A subsequent assignment on symbolism bounced me back to this story. My recollection of the term leitmotif was rudimentary: a recurring symbol in a book gaining significance with repetition. A dictionary check revealed it broader in scope with more musical origins:  an associated melodic phrase or figure that accompanies the reappearance of an idea, person, or situation especially in a Wagnerian music drama. Instinctively, I returned to the character of Quinn, her struggle to recall sound, and found myself sitting at my son’s piano, poking and plonking at keys and loop-playing on my Mac a recording of Bach’s Keyboard Concerto Number Five.

‘Grey Wizard’ reinforced the advisability of allowing my stories to fester: this capsule of two thousand words took two years from inception to print. A work rate that does not augur well for my retirement fund. The other personal point of note was that whilst I consider myself quite a character orientated writer, this story was concept driven – a lingering, a light exploration.

I think there is a sensual quality to the story, in its execution as well as its premise, and I am satisfied with the ambiguity as to whether the physical playing of the piano assists Quinn in her quest to retrieve even memories of sound. And for me at least, it would be quite something if the story tempts just one person perhaps to pause, steal a little piece of peace, and listen to Bach.
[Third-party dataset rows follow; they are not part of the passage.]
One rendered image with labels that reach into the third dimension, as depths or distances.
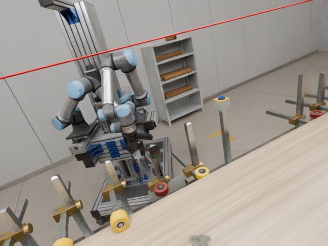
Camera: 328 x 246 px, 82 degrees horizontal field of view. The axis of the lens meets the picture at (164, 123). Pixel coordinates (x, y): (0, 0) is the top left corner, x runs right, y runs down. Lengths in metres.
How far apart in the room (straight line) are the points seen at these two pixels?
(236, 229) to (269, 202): 0.20
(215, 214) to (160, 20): 3.68
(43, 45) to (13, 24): 0.41
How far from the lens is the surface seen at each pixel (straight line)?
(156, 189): 1.11
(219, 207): 0.97
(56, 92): 3.63
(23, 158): 3.96
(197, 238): 0.88
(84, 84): 1.46
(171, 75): 3.72
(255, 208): 0.98
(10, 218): 1.21
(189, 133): 1.15
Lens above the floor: 1.64
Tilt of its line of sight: 24 degrees down
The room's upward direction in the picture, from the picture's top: 14 degrees counter-clockwise
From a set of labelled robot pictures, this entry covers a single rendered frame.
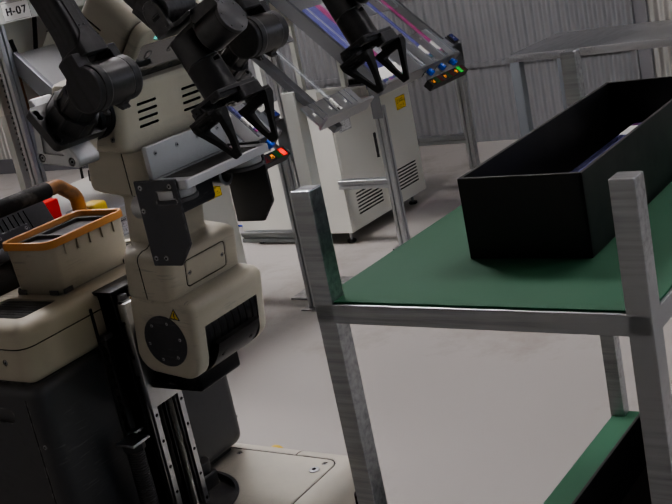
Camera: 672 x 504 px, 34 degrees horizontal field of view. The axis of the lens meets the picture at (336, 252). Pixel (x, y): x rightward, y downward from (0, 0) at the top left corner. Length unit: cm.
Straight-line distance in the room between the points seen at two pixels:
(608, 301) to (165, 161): 101
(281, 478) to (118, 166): 82
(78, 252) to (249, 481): 64
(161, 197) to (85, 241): 40
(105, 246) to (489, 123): 460
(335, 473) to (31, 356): 72
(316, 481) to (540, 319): 125
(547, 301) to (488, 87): 543
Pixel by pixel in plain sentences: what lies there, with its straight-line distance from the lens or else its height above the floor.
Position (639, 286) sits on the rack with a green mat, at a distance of 123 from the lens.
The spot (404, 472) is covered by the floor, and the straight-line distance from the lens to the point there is 303.
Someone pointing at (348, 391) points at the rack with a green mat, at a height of 82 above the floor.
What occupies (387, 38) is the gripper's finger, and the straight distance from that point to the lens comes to 206.
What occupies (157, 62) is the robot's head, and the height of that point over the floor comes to 124.
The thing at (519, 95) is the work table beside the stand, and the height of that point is 64.
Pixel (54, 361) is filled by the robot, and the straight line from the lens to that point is 224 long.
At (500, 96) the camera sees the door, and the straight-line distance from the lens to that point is 669.
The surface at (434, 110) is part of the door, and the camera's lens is 691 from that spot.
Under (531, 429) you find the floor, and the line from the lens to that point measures 314.
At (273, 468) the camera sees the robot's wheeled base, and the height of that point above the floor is 28.
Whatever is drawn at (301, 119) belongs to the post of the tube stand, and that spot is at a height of 72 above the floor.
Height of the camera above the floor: 141
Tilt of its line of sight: 16 degrees down
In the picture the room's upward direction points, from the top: 12 degrees counter-clockwise
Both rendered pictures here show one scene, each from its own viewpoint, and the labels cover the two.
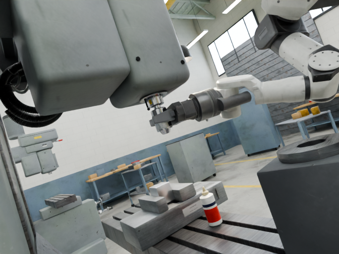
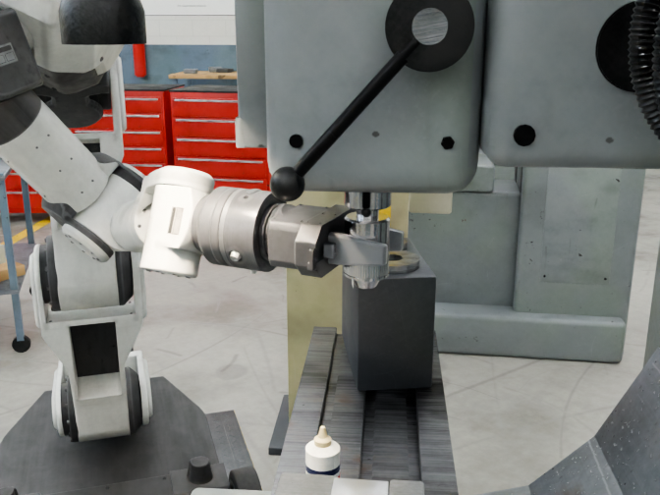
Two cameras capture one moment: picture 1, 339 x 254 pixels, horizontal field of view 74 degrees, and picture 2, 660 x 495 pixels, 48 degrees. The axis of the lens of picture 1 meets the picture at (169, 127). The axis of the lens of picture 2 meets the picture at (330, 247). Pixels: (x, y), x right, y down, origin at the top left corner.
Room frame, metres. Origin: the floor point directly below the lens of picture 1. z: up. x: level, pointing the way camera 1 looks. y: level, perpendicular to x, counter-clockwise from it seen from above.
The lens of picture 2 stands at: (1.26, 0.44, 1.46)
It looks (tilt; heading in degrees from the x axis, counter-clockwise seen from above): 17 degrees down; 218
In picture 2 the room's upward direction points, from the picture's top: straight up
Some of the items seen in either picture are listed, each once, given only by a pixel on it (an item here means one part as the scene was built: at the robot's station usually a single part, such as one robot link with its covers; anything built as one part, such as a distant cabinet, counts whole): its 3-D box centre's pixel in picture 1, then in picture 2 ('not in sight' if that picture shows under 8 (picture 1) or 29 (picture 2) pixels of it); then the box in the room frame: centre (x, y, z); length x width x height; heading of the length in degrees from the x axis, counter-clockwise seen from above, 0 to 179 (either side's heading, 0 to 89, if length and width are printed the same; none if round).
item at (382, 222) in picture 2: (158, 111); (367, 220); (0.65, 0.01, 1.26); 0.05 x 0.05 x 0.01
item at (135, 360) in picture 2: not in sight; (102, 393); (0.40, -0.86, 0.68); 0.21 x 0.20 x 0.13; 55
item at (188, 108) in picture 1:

Catherine Wilkinson commutes between a tiny island off Ireland and Shropshire. Following courses with UEA and Arvon, she commences an MA in Creative Writing in October. A résumé that veers somewhat is providing fodder: ex-intellectual property lawyer; racehorse breeder; outdoor event manager; equestrian; mother to a quixotic teenage son; married to an Irish farmer. Written in 2018, her Island Journal is a work of creative non-fiction with aspects of memoir, travel, nature and pyscho-geography. She is working on a collection of short stories loosely and coincidentally based on brain wiring anomalies, one of which is Grey Wizard, and on her first novel, Ghost Apples

Copyright Catherine Wilkinson, 2019.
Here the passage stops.